With these positive results and the absence of any negative effects upon the animals, Chemaphor is proceeding with additional clinical efficacy studies, financially supported by an NRC IRAP grant, that are designed to further define the Oximunol supplement’s animal wellness benefits.
At the same time, Chemaphor is moving forward in executing its commercialization plan for the launch of companion animal wellness products, including outsourcing the manufacture of canine oral supplements and carrying out work to have the Oximunol supplement meet global regulatory and animal health partner needs. Discussions are underway with potential marketing, sales and distribution partners to position Oximunol supplements as premium-value products targeted towards veterinary and ‘pet boutique’ sales channels.

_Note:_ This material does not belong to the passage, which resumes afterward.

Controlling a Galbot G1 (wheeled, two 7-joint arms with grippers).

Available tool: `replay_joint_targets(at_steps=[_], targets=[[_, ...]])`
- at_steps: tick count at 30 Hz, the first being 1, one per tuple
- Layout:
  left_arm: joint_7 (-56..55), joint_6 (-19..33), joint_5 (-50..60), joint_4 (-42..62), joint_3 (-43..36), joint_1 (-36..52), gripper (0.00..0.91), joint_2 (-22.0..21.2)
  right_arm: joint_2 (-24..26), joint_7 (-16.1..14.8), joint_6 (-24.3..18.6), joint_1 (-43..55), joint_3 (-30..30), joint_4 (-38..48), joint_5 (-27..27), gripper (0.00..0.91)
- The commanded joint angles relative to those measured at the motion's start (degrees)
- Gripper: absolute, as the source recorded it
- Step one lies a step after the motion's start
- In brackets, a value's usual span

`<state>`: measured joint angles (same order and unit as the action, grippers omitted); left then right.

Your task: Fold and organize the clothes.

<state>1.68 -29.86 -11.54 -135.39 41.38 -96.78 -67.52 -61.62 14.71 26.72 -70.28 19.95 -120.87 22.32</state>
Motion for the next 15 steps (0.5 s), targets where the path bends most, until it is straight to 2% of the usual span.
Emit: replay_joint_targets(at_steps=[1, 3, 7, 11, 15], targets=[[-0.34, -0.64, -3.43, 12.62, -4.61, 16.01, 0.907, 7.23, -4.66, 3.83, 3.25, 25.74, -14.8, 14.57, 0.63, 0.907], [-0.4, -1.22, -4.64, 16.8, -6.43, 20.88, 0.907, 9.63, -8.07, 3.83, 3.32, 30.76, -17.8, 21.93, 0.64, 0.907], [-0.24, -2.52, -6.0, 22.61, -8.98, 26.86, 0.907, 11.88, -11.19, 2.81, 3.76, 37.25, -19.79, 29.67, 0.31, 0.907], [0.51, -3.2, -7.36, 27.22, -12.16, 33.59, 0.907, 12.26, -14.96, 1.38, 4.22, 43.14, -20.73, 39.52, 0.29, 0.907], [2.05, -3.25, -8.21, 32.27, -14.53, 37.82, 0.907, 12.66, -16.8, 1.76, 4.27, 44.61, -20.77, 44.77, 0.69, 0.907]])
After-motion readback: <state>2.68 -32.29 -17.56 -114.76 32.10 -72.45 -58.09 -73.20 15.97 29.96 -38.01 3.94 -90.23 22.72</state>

Paul Dick, CEO of Chemaphor, said: “The successful outcome of the pilot trial, achieved with a low level of supplementation, is an exciting first milestone in our companion animal commercialization project announced in August 2009.
“The in vivo results in the dogs support in a very practical way the in vitro laboratory findings of the Oximunol supplement’s effects upon immune function, consistent with the Oximunol supplement ‘lending a helping hand’ in maintaining and enhancing animal health. This achievement provides major impetus to the launch of our first companion animal wellness product within a year.”